**Data:**
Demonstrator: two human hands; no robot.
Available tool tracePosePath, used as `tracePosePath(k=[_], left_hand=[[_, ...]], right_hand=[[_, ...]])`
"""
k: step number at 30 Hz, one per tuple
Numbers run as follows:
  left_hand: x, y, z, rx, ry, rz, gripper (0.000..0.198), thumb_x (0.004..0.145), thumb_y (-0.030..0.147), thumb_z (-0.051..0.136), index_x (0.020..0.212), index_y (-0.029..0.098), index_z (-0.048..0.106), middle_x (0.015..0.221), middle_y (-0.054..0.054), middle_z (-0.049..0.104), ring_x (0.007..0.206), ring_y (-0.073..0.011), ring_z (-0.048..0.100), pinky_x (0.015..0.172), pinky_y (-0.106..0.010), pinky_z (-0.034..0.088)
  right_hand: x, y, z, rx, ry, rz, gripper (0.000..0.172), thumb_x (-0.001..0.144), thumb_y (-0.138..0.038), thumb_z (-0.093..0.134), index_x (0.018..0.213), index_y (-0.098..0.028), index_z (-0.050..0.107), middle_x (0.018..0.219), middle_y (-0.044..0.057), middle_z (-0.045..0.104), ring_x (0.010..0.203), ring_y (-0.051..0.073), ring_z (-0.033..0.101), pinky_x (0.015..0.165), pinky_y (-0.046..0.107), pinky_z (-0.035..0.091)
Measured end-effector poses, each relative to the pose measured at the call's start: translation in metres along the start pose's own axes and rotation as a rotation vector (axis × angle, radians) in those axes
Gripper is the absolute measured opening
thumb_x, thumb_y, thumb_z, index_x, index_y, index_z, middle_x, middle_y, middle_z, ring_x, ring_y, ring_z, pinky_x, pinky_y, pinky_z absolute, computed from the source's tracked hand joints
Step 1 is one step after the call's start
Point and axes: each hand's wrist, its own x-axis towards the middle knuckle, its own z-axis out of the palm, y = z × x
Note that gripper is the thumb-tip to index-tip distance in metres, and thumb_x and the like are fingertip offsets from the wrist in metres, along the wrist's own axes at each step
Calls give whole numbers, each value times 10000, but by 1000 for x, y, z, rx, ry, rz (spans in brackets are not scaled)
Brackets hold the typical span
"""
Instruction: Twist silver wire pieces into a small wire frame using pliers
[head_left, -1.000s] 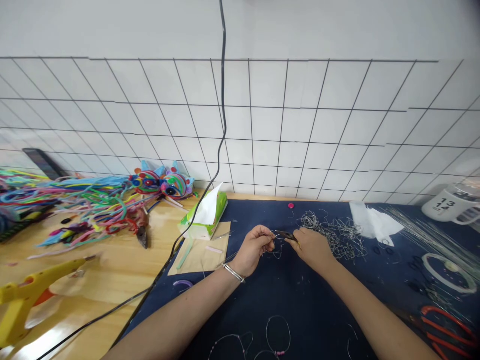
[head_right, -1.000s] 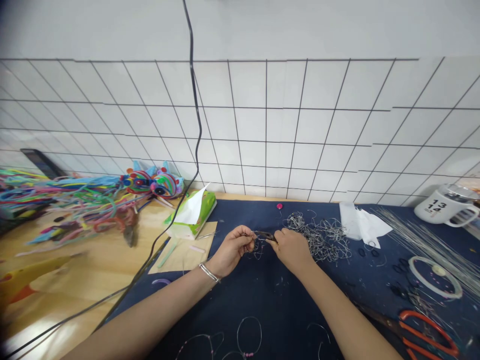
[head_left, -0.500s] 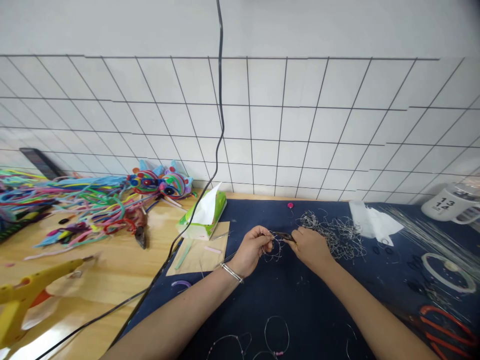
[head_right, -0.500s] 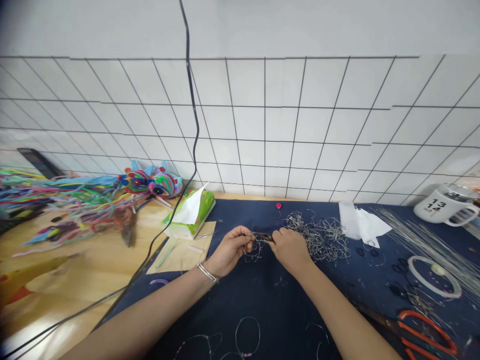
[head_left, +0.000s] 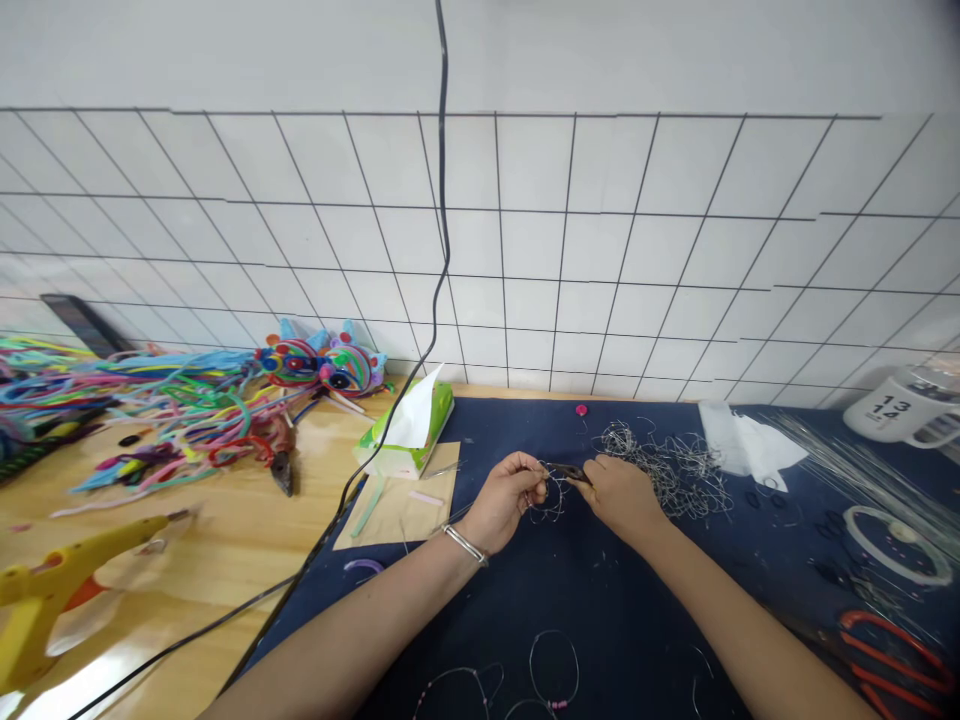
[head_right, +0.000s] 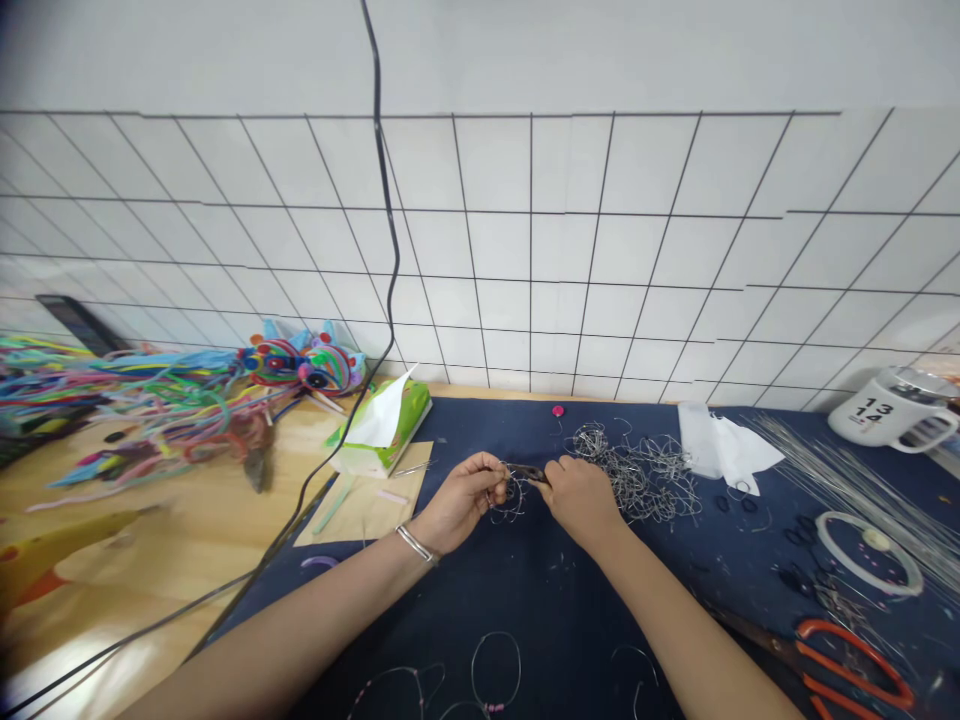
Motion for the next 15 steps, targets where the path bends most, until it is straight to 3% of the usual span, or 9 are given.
tracePosePath(k=[15], left_hand=[[0, 3, 0, 140, -61, 31, 127, 679, 171, 583, 783, 155, 512, 612, 12, 541, 523, -76, 502, 521, -196, 349]], right_hand=[[0, 5, -2, -23, 25, 4, 325, 845, -415, 361, 698, -173, 523, 660, 29, 521, 625, 118, 467, 557, 242, 237]])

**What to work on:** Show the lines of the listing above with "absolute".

**Result for this exercise:**
Gripper is the absolute measured opening
thumb_x, thumb_y, thumb_z, index_x, index_y, index_z, middle_x, middle_y, middle_z, ring_x, ring_y, ring_z, pinky_x, pinky_y, pinky_z absolute, computed from the source's tracked hand joints

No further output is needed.